[Collected data]
---------------
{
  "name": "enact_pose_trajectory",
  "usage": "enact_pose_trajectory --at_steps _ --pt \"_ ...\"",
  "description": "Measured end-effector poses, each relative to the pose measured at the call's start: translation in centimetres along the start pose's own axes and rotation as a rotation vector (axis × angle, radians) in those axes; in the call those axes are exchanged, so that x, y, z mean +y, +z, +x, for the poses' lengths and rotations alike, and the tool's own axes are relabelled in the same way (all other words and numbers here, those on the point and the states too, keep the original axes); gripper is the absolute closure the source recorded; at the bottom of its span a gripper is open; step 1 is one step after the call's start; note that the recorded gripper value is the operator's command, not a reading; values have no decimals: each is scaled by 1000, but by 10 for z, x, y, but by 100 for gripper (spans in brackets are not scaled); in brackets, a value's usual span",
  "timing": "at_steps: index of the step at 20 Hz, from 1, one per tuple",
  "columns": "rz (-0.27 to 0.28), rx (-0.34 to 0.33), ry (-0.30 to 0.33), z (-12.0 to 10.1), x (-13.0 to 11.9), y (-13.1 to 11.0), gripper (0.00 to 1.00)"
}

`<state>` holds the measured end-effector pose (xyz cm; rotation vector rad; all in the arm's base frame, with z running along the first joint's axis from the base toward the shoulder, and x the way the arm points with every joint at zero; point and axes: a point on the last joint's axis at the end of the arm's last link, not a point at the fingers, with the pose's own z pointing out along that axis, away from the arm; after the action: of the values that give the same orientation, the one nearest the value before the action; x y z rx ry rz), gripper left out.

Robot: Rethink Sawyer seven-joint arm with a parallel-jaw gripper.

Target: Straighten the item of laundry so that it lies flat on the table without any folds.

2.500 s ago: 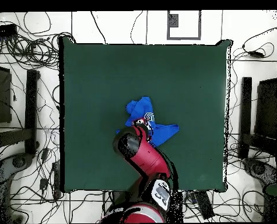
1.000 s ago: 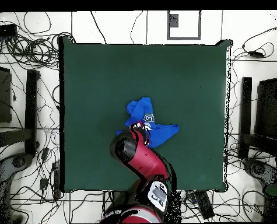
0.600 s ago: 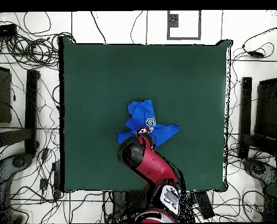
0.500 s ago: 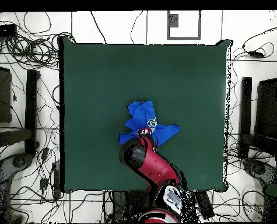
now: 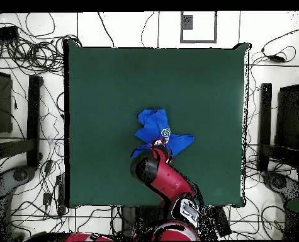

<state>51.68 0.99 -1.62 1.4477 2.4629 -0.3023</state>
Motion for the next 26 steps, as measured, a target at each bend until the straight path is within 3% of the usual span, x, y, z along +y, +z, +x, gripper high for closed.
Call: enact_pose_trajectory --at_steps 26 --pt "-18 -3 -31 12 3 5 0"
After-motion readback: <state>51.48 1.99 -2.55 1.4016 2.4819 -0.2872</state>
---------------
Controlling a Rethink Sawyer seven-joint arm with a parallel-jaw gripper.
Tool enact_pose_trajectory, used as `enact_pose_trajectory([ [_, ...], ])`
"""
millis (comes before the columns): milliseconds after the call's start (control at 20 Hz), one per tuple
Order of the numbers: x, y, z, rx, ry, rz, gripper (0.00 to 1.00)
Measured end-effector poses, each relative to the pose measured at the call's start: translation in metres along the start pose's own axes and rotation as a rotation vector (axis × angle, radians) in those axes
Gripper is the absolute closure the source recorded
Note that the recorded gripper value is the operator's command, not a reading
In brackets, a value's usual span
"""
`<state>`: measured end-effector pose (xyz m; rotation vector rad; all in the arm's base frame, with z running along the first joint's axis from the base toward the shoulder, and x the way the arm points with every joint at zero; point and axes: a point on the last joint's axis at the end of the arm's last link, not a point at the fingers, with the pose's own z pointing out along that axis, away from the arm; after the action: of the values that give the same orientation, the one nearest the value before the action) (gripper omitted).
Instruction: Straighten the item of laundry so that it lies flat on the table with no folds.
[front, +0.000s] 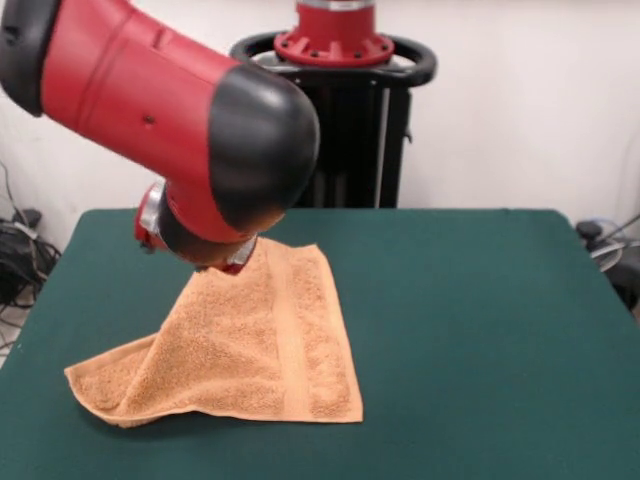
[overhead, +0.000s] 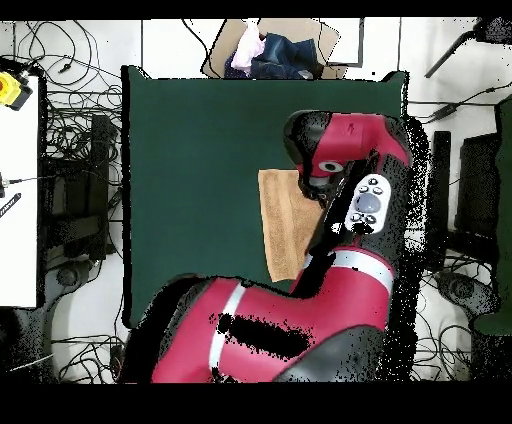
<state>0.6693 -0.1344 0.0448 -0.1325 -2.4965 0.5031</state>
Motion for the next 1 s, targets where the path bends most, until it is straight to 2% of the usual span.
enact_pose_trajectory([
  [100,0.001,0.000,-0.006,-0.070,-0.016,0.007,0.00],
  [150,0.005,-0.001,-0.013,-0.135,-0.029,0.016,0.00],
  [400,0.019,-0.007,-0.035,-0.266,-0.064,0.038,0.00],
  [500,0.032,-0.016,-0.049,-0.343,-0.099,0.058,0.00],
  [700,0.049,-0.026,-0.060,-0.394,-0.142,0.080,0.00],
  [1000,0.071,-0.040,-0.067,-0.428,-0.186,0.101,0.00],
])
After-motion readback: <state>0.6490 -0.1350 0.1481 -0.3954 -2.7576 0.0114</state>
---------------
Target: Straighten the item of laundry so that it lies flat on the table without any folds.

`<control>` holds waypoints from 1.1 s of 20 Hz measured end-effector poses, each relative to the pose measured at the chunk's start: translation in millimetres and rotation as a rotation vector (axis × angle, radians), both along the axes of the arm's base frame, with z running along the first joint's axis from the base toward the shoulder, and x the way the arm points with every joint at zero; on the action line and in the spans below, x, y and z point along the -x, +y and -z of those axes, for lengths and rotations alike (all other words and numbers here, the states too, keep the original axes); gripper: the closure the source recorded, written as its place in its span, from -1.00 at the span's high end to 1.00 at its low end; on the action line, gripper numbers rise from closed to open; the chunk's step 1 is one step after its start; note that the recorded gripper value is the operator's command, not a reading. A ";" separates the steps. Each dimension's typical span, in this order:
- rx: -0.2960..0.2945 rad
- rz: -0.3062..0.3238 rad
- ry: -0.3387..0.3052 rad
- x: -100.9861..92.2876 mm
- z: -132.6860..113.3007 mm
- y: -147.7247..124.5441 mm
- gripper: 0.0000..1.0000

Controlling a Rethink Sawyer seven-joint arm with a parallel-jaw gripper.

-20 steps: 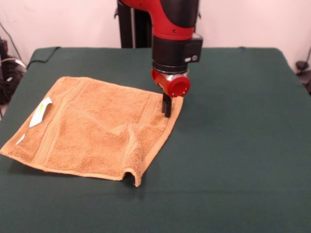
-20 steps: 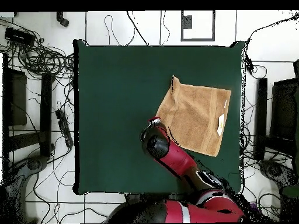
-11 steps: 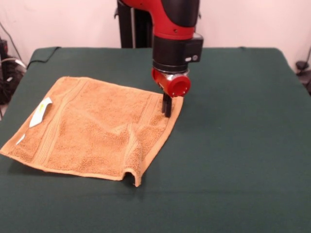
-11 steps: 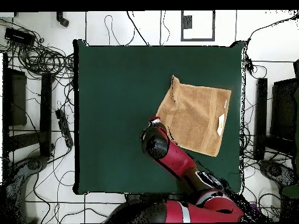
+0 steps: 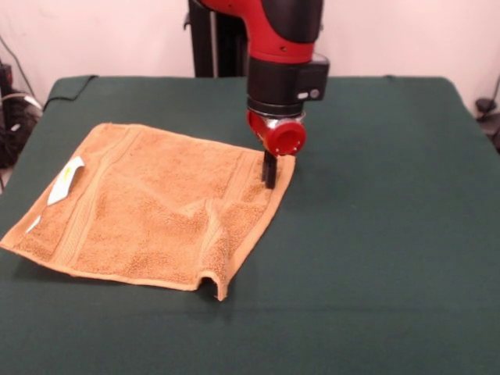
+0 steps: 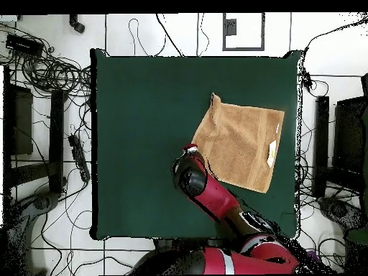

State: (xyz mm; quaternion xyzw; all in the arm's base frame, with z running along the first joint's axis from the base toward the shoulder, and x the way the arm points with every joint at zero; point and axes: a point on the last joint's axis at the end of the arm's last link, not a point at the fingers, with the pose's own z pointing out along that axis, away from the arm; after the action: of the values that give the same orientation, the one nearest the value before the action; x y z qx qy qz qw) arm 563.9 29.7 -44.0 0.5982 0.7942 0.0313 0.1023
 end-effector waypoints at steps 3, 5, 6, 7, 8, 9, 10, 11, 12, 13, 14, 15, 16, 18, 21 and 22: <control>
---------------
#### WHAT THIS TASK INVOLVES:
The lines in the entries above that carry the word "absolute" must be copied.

#### OUTPUT FOR THIS EXERCISE:
  "description": "Measured end-effector poses, each relative to the pose measured at the call's start: translation in centimetres along the start pose's own axes and rotation as a rotation vector (axis × angle, radians) in those axes; in the call those axes are exchanged, so that x, y, z mean +y, +z, +x, for the poses' lengths and rotations alike, and the tool's own axes are relabelled in the same way (all other words and numbers here, those on the point and the states too, keep the original axes); gripper is the absolute closure the source recorded; at the bottom of its span a gripper is open; step 1 is one step after the call's start; note that the recorded gripper value is the operator's command, not a reading; values have no decimals: each is scaled by 1000, but by 10 for z, x, y, but by 100 for gripper (spans in brackets are not scaled); in brackets, a value's usual span",
Gripper is the absolute closure the source recorded

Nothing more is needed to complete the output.